**Assigned task**: Please reproduce all the data exactly as written and omit the pictures.

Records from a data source
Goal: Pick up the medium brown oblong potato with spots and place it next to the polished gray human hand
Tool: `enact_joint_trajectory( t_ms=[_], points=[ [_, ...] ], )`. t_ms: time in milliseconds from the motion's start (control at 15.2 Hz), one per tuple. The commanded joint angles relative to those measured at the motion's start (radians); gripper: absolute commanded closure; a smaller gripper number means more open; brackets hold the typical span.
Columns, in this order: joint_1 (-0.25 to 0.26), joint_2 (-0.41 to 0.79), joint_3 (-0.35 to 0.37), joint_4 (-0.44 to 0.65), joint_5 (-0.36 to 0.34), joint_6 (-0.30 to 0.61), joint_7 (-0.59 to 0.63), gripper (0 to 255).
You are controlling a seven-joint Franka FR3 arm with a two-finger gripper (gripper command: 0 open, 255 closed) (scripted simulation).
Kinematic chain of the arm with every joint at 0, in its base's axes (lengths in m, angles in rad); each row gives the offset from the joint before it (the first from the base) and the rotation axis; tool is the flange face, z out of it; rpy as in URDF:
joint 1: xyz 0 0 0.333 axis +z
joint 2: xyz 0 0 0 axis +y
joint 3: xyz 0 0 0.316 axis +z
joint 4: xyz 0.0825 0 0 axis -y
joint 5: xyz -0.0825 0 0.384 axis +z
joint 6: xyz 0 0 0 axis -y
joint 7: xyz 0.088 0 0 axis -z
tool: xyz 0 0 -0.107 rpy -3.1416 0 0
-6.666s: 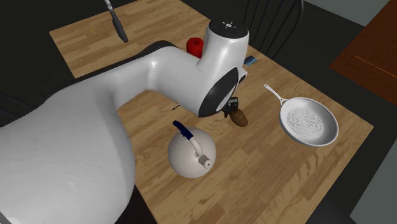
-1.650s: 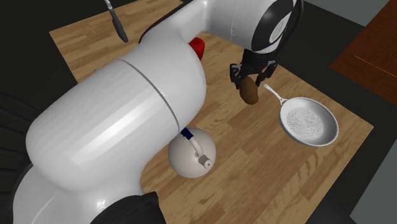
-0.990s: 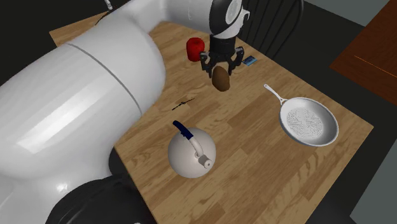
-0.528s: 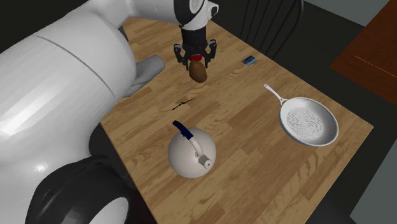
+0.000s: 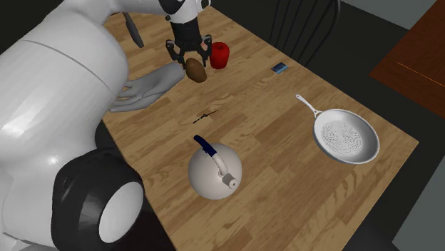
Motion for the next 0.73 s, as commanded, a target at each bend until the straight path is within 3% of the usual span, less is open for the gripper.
enact_joint_trajectory(
  t_ms=[0, 132, 660],
  points=[
    [0.021, 0.055, 0.011, 0.093, 0.004, -0.039, 0.040, 255],
    [0.033, 0.099, 0.017, 0.169, 0.007, -0.072, 0.065, 255],
    [0.055, 0.037, 0.014, -0.047, -0.002, 0.081, 0.067, 255]
  ],
)
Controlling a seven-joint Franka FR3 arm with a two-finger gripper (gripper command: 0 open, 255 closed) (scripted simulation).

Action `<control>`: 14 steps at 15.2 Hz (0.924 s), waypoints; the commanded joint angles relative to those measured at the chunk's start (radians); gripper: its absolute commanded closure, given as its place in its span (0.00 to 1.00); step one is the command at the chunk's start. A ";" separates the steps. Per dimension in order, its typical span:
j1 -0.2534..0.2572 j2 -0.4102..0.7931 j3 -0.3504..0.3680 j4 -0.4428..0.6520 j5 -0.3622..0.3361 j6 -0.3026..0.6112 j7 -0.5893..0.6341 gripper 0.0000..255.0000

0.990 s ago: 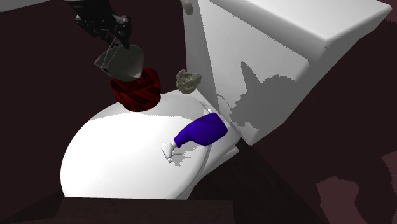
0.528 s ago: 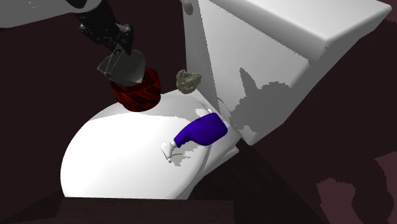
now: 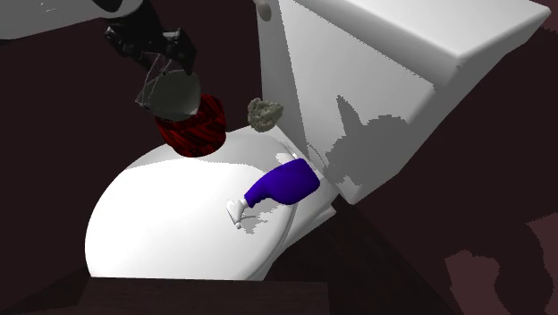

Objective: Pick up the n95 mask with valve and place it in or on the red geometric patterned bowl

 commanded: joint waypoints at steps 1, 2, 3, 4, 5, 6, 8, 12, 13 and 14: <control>0.000 0.000 0.000 0.000 0.000 0.000 0.000 0.00; 0.000 0.000 0.000 0.000 0.000 0.000 0.000 0.00; 0.002 -0.027 0.002 0.001 0.005 -0.028 -0.003 0.00; 0.003 -0.053 0.004 0.004 0.009 -0.057 -0.006 0.00; 0.005 -0.078 0.005 0.008 0.013 -0.086 -0.009 0.00; 0.006 -0.097 0.006 0.012 0.016 -0.109 -0.011 0.00; 0.006 -0.097 0.006 0.012 0.016 -0.109 -0.011 0.00; 0.006 -0.097 0.006 0.012 0.016 -0.109 -0.011 0.00; 0.006 -0.097 0.006 0.012 0.016 -0.109 -0.011 0.00; 0.006 -0.097 0.006 0.012 0.016 -0.109 -0.011 0.00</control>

**Response to the task**:
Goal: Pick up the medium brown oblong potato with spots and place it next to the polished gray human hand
Tool: `enact_joint_trajectory( t_ms=[_], points=[ [_, ...] ], )`. t_ms: time in milliseconds from the motion's start (control at 15.2 Hz), one per tuple. The commanded joint angles relative to those measured at the motion's start (radians); gripper: absolute commanded closure; a smaller gripper number means more open; brackets hold the typical span.
Columns, in this order: joint_1 (-0.25 to 0.26), joint_2 (-0.41 to 0.79), joint_3 (-0.35 to 0.37), joint_4 (-0.44 to 0.65), joint_5 (-0.36 to 0.34), joint_6 (-0.30 to 0.61), joint_7 (-0.59 to 0.63), gripper (0 to 255).
You are controlling a seven-joint Franka FR3 arm with a two-finger gripper (gripper command: 0 open, 255 closed) (scripted simulation).
Kinematic chain of the arm with every joint at 0, in its base's axes (lengths in m, angles in rad); each row gives the offset from the joint before it (the first from the base) and the rotation axis; tool is the flange face, z out of it; rpy as in URDF:
joint 1: xyz 0 0 0.333 axis +z
joint 2: xyz 0 0 0 axis +y
joint 3: xyz 0 0 0.316 axis +z
joint 4: xyz 0.0825 0 0 axis -y
joint 5: xyz -0.0825 0 0.384 axis +z
joint 6: xyz 0 0 0 axis -y
joint 7: xyz 0.088 0 0 axis -z
tool: xyz 0 0 -0.107 rpy -3.1416 0 0
-6.666s: 
-1.650s: 
-0.990s: 
-0.528s: 
+0.000s: 
Motion for the next 0.73 s, as commanded, a target at each bend until the straight path is within 3% of the usual span, less is open for the gripper.
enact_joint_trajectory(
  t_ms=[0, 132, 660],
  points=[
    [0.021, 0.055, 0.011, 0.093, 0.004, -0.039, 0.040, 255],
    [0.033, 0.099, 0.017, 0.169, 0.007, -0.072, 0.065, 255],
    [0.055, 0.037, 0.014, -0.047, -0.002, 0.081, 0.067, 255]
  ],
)
Controlling a seven-joint Franka FR3 arm with a two-finger gripper (gripper command: 0 open, 255 closed) (scripted simulation).

Action `<control>`: 14 steps at 15.2 Hz (0.924 s), waypoints; the commanded joint angles relative to those measured at the chunk's start (radians); gripper: its absolute commanded closure, given as its place in its span (0.00 to 1.00); step one is the command at the chunk's start. A ";" separates the steps. Per dimension in order, its typical span:
j1 -0.2534..0.2572 j2 -0.4102..0.7931 j3 -0.3504..0.3680 j4 -0.4428..0.6520 j5 -0.3622..0.3361 j6 -0.3026..0.6112 j7 -0.5893..0.6341 gripper 0.0000..255.0000

0.990 s ago: 
0.528 s ago: 
now: 

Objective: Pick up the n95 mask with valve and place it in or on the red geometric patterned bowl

 commanded: joint waypoints at steps 1, 2, 3, 4, 5, 6, 8, 12, 13 and 14: <control>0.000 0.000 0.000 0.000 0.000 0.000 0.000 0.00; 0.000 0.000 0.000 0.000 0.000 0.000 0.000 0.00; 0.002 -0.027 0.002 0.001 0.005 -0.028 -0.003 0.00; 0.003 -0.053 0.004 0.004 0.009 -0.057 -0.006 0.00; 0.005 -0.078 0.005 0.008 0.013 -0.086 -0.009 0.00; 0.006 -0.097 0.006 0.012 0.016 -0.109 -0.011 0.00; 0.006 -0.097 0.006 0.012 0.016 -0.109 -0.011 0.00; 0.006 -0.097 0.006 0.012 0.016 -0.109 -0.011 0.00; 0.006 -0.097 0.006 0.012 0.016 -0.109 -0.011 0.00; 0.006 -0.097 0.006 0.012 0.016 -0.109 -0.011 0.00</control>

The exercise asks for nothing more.